Jeffrey M. Bagdasarian
Daniel J. Green
Mark E. Kelter
Kyle G. Tobin
Dr. Hong Liu
Digital Wireless Speaker for MP3 Players
The Purpose of this project is to design and develop digital wireless speaker for an mp3 player. The prototype will consist of a transmitter base unit and a receiver headphone unit. The prototype will have to play music clearly without having any static or noise gaps.
Andrew P. Gagnon
David A. Grundmann
Eric A. Leveille
Dr. Steven Nardone
Inverted Pendulum Controller
Design, develop and fabricate an inverted pendulum and control system, in one dimension to be used by the ECE Department for demonstrations Derived Requirements: The derived requirements are the extensions to the customer requirements that the design team came up with while considering the task of design and inverted pendulum controller.
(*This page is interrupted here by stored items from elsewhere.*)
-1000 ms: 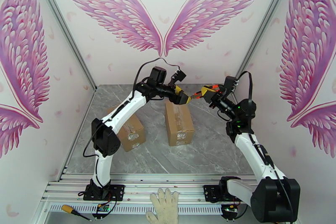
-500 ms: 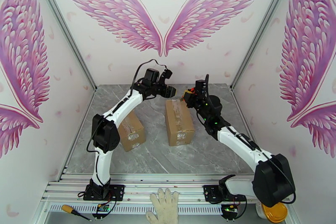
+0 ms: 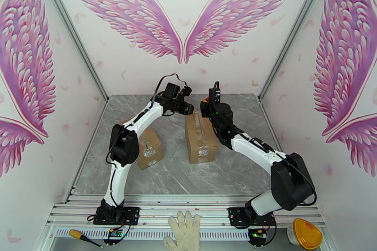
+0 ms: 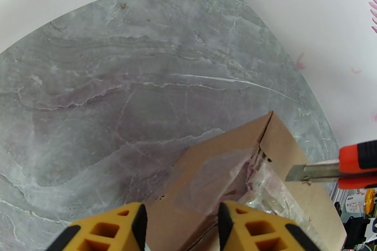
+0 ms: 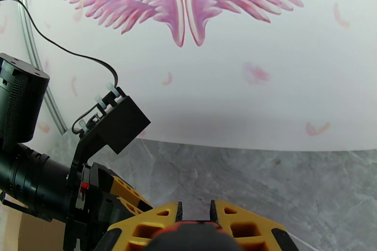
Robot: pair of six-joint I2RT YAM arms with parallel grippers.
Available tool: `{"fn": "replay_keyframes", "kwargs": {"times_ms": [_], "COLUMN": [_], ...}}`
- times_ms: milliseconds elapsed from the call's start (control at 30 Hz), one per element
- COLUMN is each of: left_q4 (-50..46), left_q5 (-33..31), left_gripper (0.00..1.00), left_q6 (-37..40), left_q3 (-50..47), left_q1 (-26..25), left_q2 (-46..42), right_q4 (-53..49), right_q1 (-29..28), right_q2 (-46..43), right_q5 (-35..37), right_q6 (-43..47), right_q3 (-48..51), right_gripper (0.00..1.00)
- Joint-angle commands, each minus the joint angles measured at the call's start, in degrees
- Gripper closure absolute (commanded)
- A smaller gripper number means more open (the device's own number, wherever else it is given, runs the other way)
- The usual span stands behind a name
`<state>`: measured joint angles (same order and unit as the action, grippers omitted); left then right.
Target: Unpack the express box
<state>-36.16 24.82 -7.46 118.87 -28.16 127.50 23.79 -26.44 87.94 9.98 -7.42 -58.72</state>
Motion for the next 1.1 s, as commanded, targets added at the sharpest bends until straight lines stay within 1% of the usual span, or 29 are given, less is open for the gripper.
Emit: {"fn": "replay_keyframes", "kwargs": {"times_ms": [0, 167, 500, 933, 1067], "left_q4": [-0.8, -0.8, -2.3, -3.0, -2.8], "left_q5": [1.1, 3.7, 5.4, 5.0, 4.1], "left_gripper": [0.51, 0.48, 0.48, 0.53, 0.57], "left_q6": [0.6, 0.8, 1.7, 1.5, -0.1], "left_q3": [0.1, 0.1, -2.3, -4.3, -4.7], "left_q1": [0.5, 0.5, 1.3, 1.6, 2.0], "left_q2": [-2.4, -3.1, -0.7, 1.3, 2.1], "right_q4": [2.1, 2.0, 2.3, 1.8, 1.2], "right_q1": [-1.2, -2.2, -2.9, -4.0, -4.9], "right_q2": [1.3, 2.9, 5.5, 7.3, 6.7], "right_q5": [1.6, 2.6, 5.0, 4.8, 6.5], "right_q6": [0.9, 1.4, 3.8, 4.6, 4.7], "right_q3": [-2.8, -3.7, -5.2, -5.0, -4.0], "right_gripper": [1.0, 1.0, 1.0, 1.0, 1.0]}}
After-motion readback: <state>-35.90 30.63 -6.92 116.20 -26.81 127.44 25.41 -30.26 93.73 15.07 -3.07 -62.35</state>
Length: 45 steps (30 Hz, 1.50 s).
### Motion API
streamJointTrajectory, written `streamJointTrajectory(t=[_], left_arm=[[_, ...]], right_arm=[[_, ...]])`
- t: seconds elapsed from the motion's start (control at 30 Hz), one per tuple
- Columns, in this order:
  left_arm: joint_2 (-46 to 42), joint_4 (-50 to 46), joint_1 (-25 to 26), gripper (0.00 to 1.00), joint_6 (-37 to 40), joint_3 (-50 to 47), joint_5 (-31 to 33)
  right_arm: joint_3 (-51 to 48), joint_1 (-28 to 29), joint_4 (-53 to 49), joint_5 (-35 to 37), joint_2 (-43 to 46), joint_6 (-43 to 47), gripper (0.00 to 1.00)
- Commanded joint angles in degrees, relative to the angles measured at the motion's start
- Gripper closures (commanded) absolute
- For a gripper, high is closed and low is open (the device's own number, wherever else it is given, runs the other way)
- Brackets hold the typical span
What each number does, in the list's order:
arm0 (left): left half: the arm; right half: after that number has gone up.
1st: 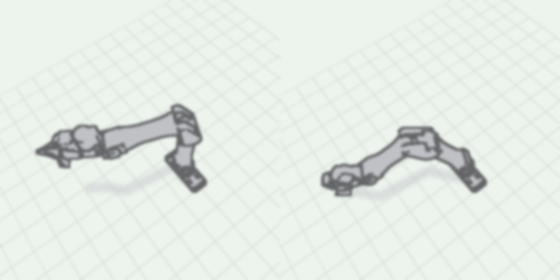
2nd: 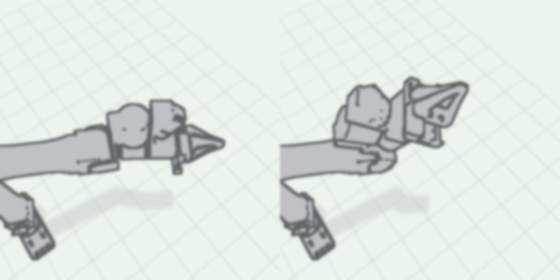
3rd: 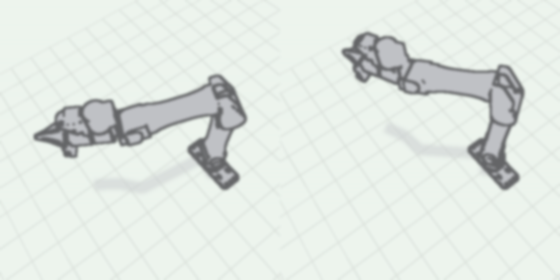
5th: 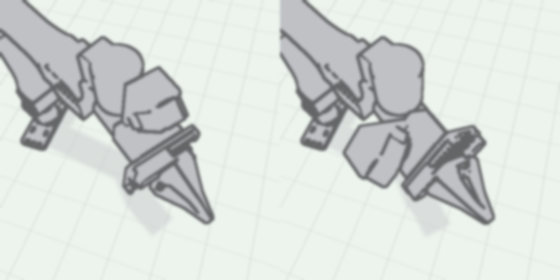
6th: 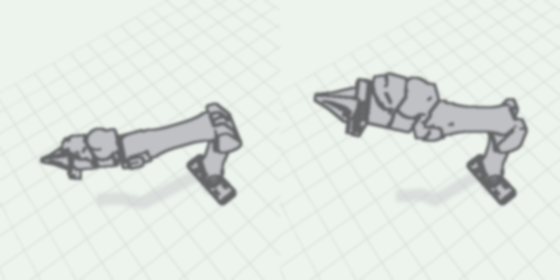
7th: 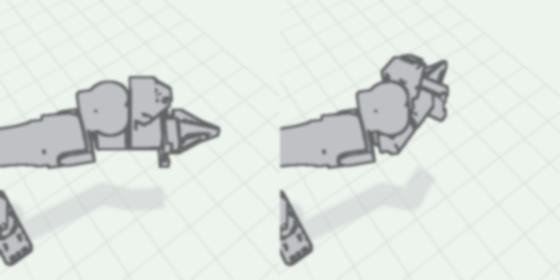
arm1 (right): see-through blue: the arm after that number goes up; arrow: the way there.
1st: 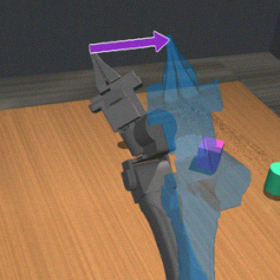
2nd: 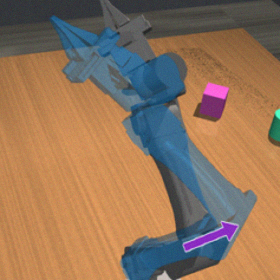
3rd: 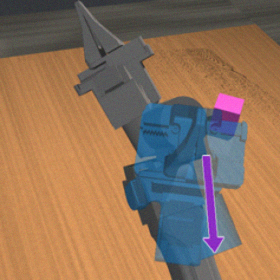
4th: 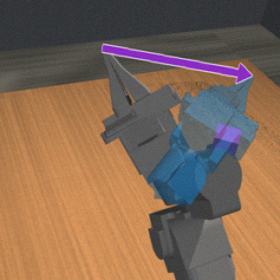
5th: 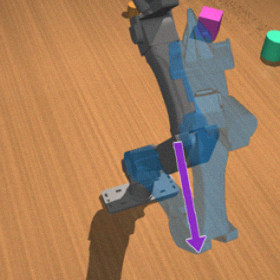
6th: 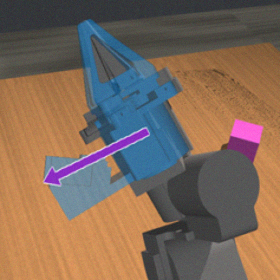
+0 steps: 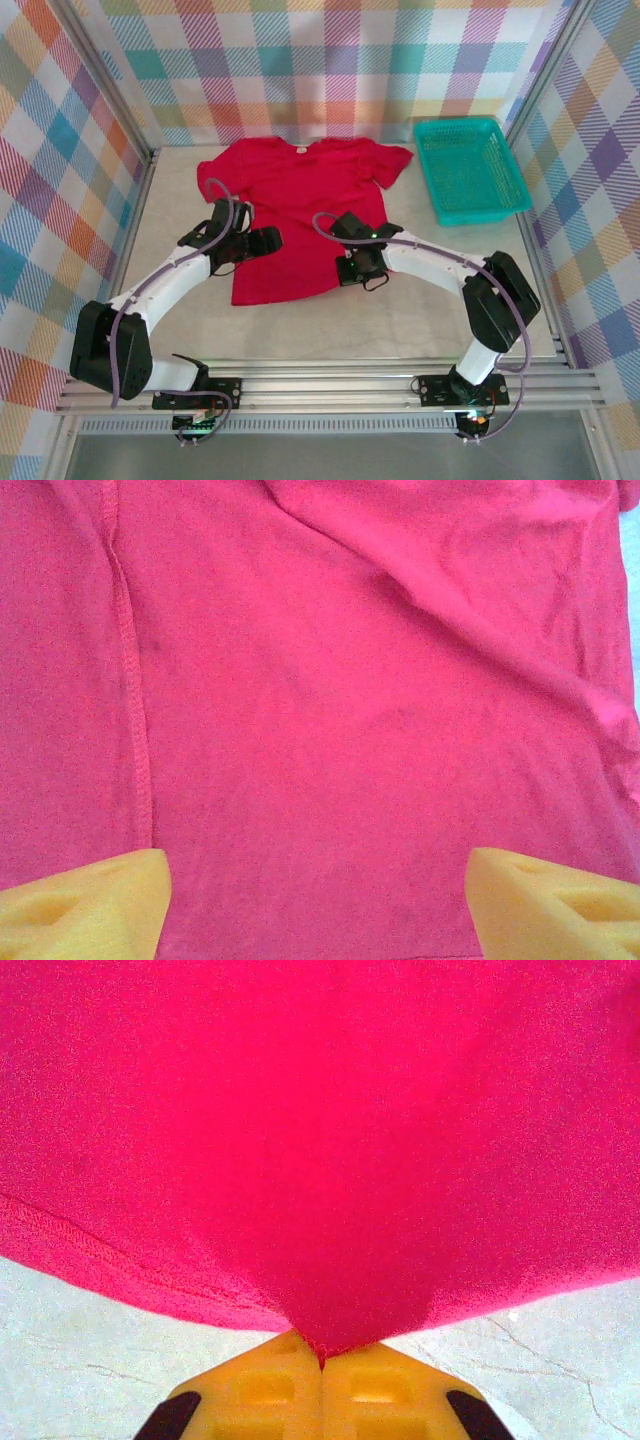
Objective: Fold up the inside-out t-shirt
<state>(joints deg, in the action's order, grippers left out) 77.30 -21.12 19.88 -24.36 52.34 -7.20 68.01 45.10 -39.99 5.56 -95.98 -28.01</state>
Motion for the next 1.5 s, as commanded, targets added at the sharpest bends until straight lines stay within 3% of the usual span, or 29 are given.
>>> streamJointTrajectory(t=[0.0,0.13,0.33,0.47,0.6,0.73,0.9,0.97,1.1,1.13,1.2,1.23,1.3,1.47], left_arm=[[-2.05,-1.52,0.95,0.2,3.38,0.94,-2.52],[-2.83,0.48,1.99,0.19,7.34,-0.23,-7.42],[-6.38,11.16,8.3,0.19,14.03,-5.45,-3.9],[-7.64,22.15,13.55,0.21,23.94,-11.12,-3.8],[-5.24,21.01,17.61,0.2,34.44,-10.8,-4.16],[0.09,18.76,20.63,0.23,39.65,-8.68,-2.86],[6.22,20.47,22.21,0.26,40.77,-8.53,-1.65],[7.87,21.91,22.22,0.33,40.45,-8.97,0.29],[8.09,24.13,21.29,0.35,36.68,-9.54,4.14],[8.49,24.14,20.5,0.35,35.34,-9.29,3.93],[10.25,23.16,18.76,0.36,32.53,-8.18,4.26],[11.17,22.07,17.81,0.37,31.0,-7.38,4.76],[12.87,18.65,15.25,0.41,27.6,-4.98,4.73],[12.28,15.44,11.15,0.43,21.61,-2.84,3.56]], right_arm=[[2.27,0.06,-2.51,-1.86,1.35,1.06,1.0],[3.53,-3.79,-2.62,-4.5,-1.19,1.12,1.0],[5.69,-12.82,3.77,-17.86,2.23,-2.52,1.0],[11.75,-14.16,0.32,-20.56,-1.4,-2.17,1.0],[14.32,-14.76,-1.4,-21.59,-4.15,-2.02,1.0],[14.47,-15.45,-0.97,-22.26,-4.86,-2.46,1.0],[14.61,-16.6,-1.3,-22.1,-5.42,-2.32,1.0],[14.57,-17.04,-1.78,-21.08,-5.77,-1.4,1.0],[14.33,-17.14,-5.46,-11.61,-7.67,3.15,1.0],[14.38,-17.11,-7.22,-5.78,-8.88,4.89,0.94],[14.52,-17.24,-9.57,4.53,-11.34,7.42,0.71],[14.51,-17.24,-10.2,7.59,-12.16,8.2,0.55],[13.93,-17.33,-10.61,8.67,-11.74,8.51,0.41],[6.4,-17.28,-8.63,3.1,-3.32,6.77,0.36]])
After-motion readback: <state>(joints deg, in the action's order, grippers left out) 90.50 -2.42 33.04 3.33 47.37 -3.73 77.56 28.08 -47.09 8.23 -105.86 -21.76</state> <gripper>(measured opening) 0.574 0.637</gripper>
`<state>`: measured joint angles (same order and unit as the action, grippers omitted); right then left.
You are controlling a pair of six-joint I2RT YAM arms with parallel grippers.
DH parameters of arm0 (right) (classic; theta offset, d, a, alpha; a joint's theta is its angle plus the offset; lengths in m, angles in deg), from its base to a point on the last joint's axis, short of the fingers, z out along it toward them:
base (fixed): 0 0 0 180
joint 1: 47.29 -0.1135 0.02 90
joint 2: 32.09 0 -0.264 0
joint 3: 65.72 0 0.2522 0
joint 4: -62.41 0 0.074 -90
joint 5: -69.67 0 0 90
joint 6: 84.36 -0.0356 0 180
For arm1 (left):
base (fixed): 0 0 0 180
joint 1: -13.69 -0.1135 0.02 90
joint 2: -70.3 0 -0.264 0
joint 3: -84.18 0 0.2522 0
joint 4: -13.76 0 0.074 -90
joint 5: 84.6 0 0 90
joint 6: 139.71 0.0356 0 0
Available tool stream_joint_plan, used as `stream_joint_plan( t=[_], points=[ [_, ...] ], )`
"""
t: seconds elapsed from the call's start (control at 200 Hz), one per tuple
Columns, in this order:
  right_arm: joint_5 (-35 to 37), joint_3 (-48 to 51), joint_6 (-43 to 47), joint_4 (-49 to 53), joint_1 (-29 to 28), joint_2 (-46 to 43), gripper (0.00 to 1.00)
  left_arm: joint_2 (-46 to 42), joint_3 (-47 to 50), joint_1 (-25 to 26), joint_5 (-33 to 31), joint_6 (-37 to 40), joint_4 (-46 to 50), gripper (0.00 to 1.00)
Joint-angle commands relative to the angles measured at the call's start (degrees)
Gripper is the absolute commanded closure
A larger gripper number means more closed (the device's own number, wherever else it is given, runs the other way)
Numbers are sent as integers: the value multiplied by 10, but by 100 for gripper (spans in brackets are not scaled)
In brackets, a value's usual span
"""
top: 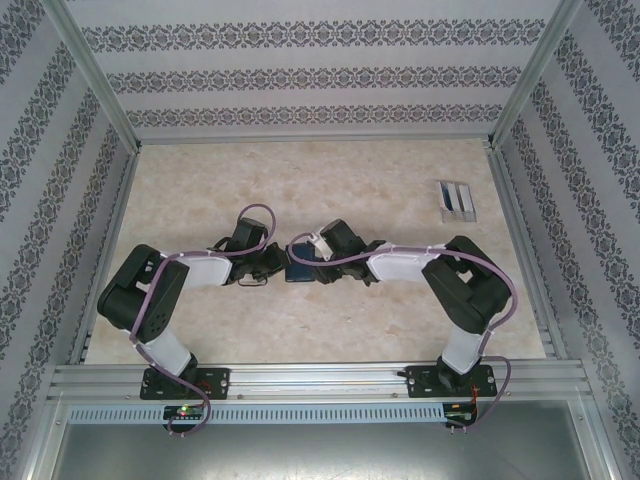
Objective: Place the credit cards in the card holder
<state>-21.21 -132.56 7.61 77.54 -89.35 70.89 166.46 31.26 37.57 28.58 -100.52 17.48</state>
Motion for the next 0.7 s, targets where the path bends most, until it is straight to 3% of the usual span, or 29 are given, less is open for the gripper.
stream_joint_plan(
  t=[0.0,0.095,0.3,0.694],
  points=[
    [42,-39,65,3,8,32,46,51,25,6,-39,20,91,89],
    [23,-32,51,-42,8,35,47,54,15,6,-39,32,105,88],
    [24,-6,11,-161,12,44,62,51,10,7,-63,58,130,89],
    [-21,31,-68,-259,51,41,87,40,19,7,-96,83,149,90]
  ],
)
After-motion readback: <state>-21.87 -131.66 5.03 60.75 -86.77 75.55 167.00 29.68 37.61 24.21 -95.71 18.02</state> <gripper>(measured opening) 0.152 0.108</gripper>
The chosen design method is the Systems Approach to engineering. After detailed consideration and planning we were able to present the customer with a set of requirements that we not only felt he wanted, but that were essential to the project. The importance of each task were considered and given a number with the most important sub-requirements listed first. Some key additions to the requirements are shown below.
- The pendulum shall be manually started by placing it in the upright position near the middle of the track.
- The system should be capable of tracking a manual position input command.
- The motor control circuitry also needs to be able to change the direction of the motor and control the motor at different speeds in each direction.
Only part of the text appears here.